Phosphorylation of MLC20
Effects of ET-1, phorbol ester, and ionomycin on MLC20
phosphorylation.
The change in ET-1-induced mesangial cell planar surface area was used
as an indirect measurement of contraction. Glycerol-urea PAGE was used
to measure MLC20 phosphorylation, the key regulatory step
preceding smooth muscle cell contraction. As shown in Fig. 4, at time 0 the majority of
MLC20 was unphosphorylated [81 ± 5 (SE)%,
n = 3], with 13 ± 4 and 6 ± 2% mono- and
diphosphorylated, respectively. In comparison, trypsinized suspended
cells contained 97 ± 5 un- and 3 ± 1% monophosphorylated
MLC20. ET-1 at 2 min significantly stimulated
MLC20 phosphorylation. Mono- and diphosphorylated MLC20 increased to 60 ± 9 and 24 ± 11% of
total, respectively (P < 0.05 vs. time 0,
n = 3), whereas unphosphorylated MLC20
decreased to 16 ± 7% of total (P < 0.05 vs.

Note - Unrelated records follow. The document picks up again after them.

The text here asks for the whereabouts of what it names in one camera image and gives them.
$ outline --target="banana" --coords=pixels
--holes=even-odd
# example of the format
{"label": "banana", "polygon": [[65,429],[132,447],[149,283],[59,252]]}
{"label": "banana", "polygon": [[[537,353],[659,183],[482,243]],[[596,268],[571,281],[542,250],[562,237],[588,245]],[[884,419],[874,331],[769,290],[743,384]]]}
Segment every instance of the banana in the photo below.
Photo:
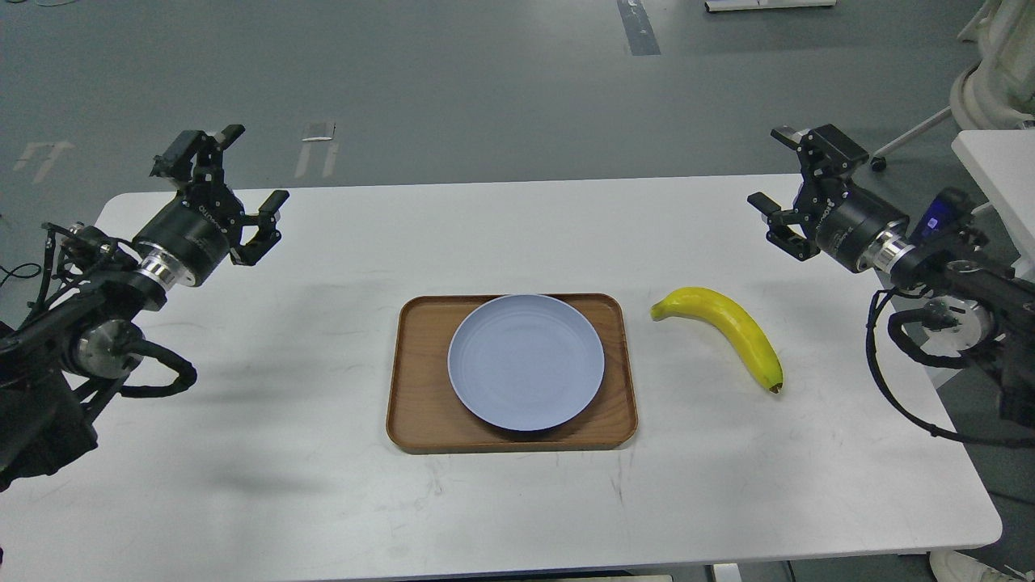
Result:
{"label": "banana", "polygon": [[773,394],[783,387],[783,369],[766,334],[743,308],[726,295],[704,287],[683,287],[655,303],[650,316],[654,321],[678,316],[711,323],[730,340],[762,387]]}

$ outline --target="light blue plate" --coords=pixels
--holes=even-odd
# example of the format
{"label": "light blue plate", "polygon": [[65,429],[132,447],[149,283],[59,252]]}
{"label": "light blue plate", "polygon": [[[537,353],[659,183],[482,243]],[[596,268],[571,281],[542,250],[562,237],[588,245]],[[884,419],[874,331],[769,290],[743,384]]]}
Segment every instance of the light blue plate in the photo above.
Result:
{"label": "light blue plate", "polygon": [[603,379],[603,346],[571,305],[545,295],[483,303],[449,344],[449,380],[482,420],[539,431],[573,418]]}

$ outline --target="table surface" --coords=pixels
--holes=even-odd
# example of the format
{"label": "table surface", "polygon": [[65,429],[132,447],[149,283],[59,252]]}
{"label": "table surface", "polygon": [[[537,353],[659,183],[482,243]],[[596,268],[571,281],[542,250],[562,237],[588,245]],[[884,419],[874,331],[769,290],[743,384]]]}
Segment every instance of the table surface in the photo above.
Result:
{"label": "table surface", "polygon": [[[745,199],[796,175],[306,188],[257,266],[142,314],[198,368],[117,399],[100,446],[0,496],[5,580],[315,580],[715,563],[978,547],[1001,522],[964,447],[869,378],[877,278],[765,240]],[[268,191],[237,193],[249,209]],[[131,237],[169,194],[112,200]],[[727,340],[651,321],[673,289],[747,309],[773,396]],[[421,295],[595,292],[625,318],[640,427],[615,450],[412,456],[385,433],[401,308]],[[950,426],[882,336],[903,403]],[[142,366],[134,383],[169,379]]]}
{"label": "table surface", "polygon": [[1035,264],[1035,130],[960,132],[952,149],[999,212],[1021,256]]}

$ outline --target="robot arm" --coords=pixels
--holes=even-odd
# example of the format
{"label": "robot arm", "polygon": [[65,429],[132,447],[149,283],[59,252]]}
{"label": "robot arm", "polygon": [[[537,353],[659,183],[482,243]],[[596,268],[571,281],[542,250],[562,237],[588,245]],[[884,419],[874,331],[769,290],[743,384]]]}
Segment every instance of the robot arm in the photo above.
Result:
{"label": "robot arm", "polygon": [[[822,251],[852,272],[876,268],[898,289],[921,290],[922,308],[889,321],[899,349],[926,366],[979,368],[1000,386],[1000,416],[1035,428],[1035,285],[980,252],[987,239],[971,226],[966,195],[943,191],[907,235],[906,214],[853,182],[868,153],[839,129],[772,135],[797,152],[802,185],[790,209],[763,193],[748,197],[766,217],[767,239],[801,261]],[[906,334],[907,323],[948,340],[959,355],[927,354]]]}
{"label": "robot arm", "polygon": [[[173,200],[126,242],[95,227],[45,224],[48,245],[38,299],[17,329],[0,331],[0,491],[18,477],[54,474],[97,446],[93,420],[115,397],[160,398],[187,389],[197,372],[175,352],[148,342],[132,318],[157,311],[177,283],[201,285],[229,254],[256,264],[277,241],[275,191],[256,214],[224,182],[223,151],[244,132],[183,132],[152,175],[176,186]],[[241,229],[258,230],[241,243]],[[57,236],[63,237],[55,265]],[[120,245],[131,246],[138,260]],[[64,285],[48,296],[51,273]],[[76,291],[58,301],[69,291]],[[127,386],[144,357],[176,372],[166,386]],[[86,380],[72,388],[64,373]]]}

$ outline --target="wooden tray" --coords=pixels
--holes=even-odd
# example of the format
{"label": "wooden tray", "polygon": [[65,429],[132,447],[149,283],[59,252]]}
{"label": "wooden tray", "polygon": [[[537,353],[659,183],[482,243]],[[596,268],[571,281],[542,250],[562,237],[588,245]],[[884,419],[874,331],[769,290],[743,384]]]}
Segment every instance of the wooden tray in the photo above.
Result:
{"label": "wooden tray", "polygon": [[395,340],[388,436],[412,454],[614,448],[637,431],[637,405],[618,302],[601,294],[551,295],[579,310],[603,344],[603,380],[574,418],[544,431],[501,429],[456,398],[446,355],[464,318],[498,295],[417,297],[403,307]]}

time 0, n = 3). The effect of ET-1 was
sustained at 40 min, with 29 ± 7, 40 ± 4, and 31 ± 5% un-, mono-, and diphosphorylated, respectively (P < 0.05 vs. time 0). Downregulation of PKC with 24-h PMA did
not alter time 0 MLC20 phosphorylation (72 ± 4, 22 ± 10, 6 ± 2% un-, mono-, and diphosphorylated, respectively) and did not affect ET-1-stimulated phosphorylation at 10 min (22 ± 6, 40 ± 10, and 38 ± 13% un-, mono-,
diphosphorylated, respectively, vs. 23 ± 8, 45 ± 2, and
32 ± 8% with no PMA).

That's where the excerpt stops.